Wednesday, November 01, 2006

TPG-Axon Capital Gets Active with Triad Hospitals (TRI), Wants Changes/Buybacks

In a 13D filing on Triad Hospitals Inc. (NYSE: TRI), TPG-Axon Capital Management disclosed a 6.2% stake in the company, noting they changed their filing status from 13G to 13D.

The fund believes the company should take actions to increase shareholder value, including, but not limited to, the following:

1) significantly reduce capital expenditures and acquisitions;

2) implement rigorous analytical standards for capital expenditures;

3) increase its focus on margins and efficiency of existing assets; and

4) significantly increase stock buybacks, in place of risky and unproven gambles on acquisitions and new facility construction.

From the 'Purpose of Transaction' section of the filing:

The Shares reported in this Schedule 13D were originally reported by the Reporting Persons on a Schedule 13G that was filed with the Securities and Exchange Commission on June 26, 2006. The Shares were acquired for investment purposes in the ordinary course of business.

The Reporting Persons believe that the Common Stock is significantly undervalued and represents an attractive investment opportunity. The Reporting Persons believe that the Issuer has valuable and well-positioned assets, whose value is significantly greater than the current market capitalization of the company. However, the valuation of the company, and of those assets, is being depressed and diluted by poor capital discipline. The Reporting Persons believe that in order to avoid further dilution of shareholder value, the Issuer must substantially improve its capital discipline and focus on maximizing return on capital.

Since the merger with Quorum Health Group in 2001, the Issuer has spent all available funds on expansion, resulting in negative free cash flow and dilution to shareholders. The Issuer has been unable to analytically demonstrate that this acquisition strategy is in the interest of shareholders, and does not appear to have sufficient focus on calculating return on investment, and ensuring its adequacy. As a result, growth of cash flow, EBITDA and net income,MEASURED ON A PER SHARE BASIS, have significantly lagged behind comparable companies.

The Reporting Persons believe the Issuer should take actions to increase shareholder value, including, but not limited to, the following:

1) significantly reduce capital expenditures and acquisitions;

2) implement rigorous analytical standards for capital expenditures;

3) increase its focus on margins and efficiency of existing assets; and

4) significantly increase stock buybacks, in place of risky and unproven gambles on acquisitions and new facility construction.
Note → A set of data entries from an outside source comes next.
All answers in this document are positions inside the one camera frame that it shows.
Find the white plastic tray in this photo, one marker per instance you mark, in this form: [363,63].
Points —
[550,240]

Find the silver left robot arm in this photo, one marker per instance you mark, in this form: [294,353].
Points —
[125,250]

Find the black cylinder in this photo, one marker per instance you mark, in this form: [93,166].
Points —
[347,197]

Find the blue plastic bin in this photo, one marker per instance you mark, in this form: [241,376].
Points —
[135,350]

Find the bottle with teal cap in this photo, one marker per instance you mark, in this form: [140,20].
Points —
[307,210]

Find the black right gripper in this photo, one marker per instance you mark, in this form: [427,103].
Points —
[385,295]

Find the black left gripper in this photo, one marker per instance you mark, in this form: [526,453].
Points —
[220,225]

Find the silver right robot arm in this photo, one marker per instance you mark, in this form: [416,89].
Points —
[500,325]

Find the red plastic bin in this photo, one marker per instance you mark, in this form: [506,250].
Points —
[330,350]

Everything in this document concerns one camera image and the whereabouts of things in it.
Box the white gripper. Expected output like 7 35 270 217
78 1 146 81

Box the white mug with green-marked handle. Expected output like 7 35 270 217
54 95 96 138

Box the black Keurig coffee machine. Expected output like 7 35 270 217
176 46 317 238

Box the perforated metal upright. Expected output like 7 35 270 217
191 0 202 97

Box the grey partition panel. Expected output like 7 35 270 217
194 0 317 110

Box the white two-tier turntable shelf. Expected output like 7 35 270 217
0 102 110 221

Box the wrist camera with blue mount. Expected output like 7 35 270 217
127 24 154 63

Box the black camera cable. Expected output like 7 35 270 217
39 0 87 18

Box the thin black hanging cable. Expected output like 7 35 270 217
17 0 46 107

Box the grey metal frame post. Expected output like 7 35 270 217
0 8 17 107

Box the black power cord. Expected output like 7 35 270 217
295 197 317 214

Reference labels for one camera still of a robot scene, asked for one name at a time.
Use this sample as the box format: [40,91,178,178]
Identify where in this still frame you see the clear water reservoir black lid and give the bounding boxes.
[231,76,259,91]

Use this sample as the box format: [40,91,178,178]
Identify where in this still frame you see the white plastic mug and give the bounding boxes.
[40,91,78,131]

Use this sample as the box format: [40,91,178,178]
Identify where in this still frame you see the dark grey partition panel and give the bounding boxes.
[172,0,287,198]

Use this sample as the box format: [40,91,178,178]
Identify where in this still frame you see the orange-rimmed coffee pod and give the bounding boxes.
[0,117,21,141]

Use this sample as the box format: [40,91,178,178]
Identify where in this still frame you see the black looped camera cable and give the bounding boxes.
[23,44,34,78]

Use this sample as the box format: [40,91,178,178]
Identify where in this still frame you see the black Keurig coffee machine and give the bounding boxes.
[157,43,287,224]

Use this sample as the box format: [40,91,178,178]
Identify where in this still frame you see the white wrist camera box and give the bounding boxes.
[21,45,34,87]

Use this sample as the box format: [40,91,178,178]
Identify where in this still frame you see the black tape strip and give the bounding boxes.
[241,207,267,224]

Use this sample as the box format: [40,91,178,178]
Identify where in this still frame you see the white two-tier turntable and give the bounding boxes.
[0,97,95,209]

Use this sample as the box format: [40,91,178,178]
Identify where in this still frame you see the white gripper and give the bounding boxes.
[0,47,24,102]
The Reporting Persons may engage in discussions and/or take certain actions regarding the foregoing, or any other matters, including, without limitation, the Issuer's operations or business development plans, business strategy, management or directors, governance, capitalization, strategic plans,competitive position, capital structure or capital management policy, with management and the directors of the Issuer, other stockholders, industry analysts, existing or potential strategic partners or competitors, and investment and financing professionals. Such discussions may materially affect, and result in, the Reporting Persons' modifying their ownership of Common Stock. The Reporting Persons reserve the right at any time to reconsider and change their plans or proposals relating to the foregoing. Except as set forth herein,the Reporting Persons do not have any current plan or proposal that would relate to, or result in, any of the matters set forth under subsections (a) through (j) of Item 4 of Schedule 13D.